È questo che ci riserva il futuro? Film girati con il bilancino per risuonare con ogni sensibilità, sia essa di un bambino o di un adulto cinquantenne? Al termine di un arco narrativo cominciato nel 1977, i segnali di un cambiamento non sono incoraggianti. Qualcosa si capirà nel 2021, allo scadere del contratto di Kathleen Kennedy, la 66enne a capo della Lucasfilm. Kennedy è stata nominata da Lucas. Non è improbabile che, nei prossimi anni, il Ceo della Disney Bob Iger voglia sparigliare e mettere in quello stesso posto un uomo di sua fiducia. D’altra parte, Kennedy si è fatta ricordare per il suo stile poco incline ai compromessi. Nel giugno 2017, ha licenziato Phil Lord e Chris Miller durante la produzione del prequel Solo. Lo stesso è successo nel settembre 2017 con Colin Trevorrow (sostituito da Abrams) e nel 2016 con Gareth Edwards, alle prese con lo spin-off Rogue One.
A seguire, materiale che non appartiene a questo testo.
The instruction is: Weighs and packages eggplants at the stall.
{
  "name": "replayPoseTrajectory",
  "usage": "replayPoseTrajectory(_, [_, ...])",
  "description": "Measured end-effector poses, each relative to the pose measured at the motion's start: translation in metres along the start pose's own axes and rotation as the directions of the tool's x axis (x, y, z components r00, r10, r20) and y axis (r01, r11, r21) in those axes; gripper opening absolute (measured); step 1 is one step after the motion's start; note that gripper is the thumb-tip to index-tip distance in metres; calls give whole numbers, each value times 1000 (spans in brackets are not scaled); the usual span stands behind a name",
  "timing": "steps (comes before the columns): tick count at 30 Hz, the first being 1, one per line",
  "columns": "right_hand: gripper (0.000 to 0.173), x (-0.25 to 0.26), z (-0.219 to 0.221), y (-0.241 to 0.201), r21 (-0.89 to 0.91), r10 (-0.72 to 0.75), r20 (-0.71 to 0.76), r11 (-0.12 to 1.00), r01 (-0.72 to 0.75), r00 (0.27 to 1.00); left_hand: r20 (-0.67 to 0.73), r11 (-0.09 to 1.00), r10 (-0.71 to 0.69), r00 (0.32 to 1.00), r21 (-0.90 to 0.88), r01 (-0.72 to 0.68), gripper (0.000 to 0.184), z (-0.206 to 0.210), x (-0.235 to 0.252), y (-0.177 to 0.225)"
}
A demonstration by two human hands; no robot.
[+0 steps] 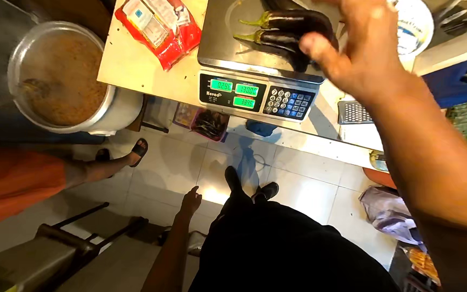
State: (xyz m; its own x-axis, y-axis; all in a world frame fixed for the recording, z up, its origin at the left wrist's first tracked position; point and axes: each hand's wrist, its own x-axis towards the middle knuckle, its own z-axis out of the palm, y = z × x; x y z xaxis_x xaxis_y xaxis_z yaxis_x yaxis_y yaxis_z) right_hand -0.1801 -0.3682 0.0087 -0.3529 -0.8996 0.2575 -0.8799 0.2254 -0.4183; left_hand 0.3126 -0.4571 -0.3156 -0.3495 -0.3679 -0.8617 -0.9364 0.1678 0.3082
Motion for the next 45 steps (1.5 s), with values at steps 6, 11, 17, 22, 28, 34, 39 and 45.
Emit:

Tra gli ultimi grandi nomi prima fatti salire sul carro e poi allontanati, ci sono quelli dei produttori di Game of Thrones: David Benioff e D.W. Weiss. I rumors confermano quel che i fatti rendono chiaro: nonostante l’iniziale promessa di controllo creativo, Disney non è ben disposta nei confronti delle nuove idee, né delle contrattazioni. Non si sa se all’orizzonte c’è una nuova trilogia. Kennedy suggerisce di no, Iger afferma che l’ipotesi non è del tutto esclusa. Più probabile che vedremo un nuovo film nel 2022. Sarà la volta buona per un vero rinnovamento? Chissà. Come si dice per le banche, sembra che Star Wars sia troppo grande per fallire. Ma, proprio per questo, anche per cambiare.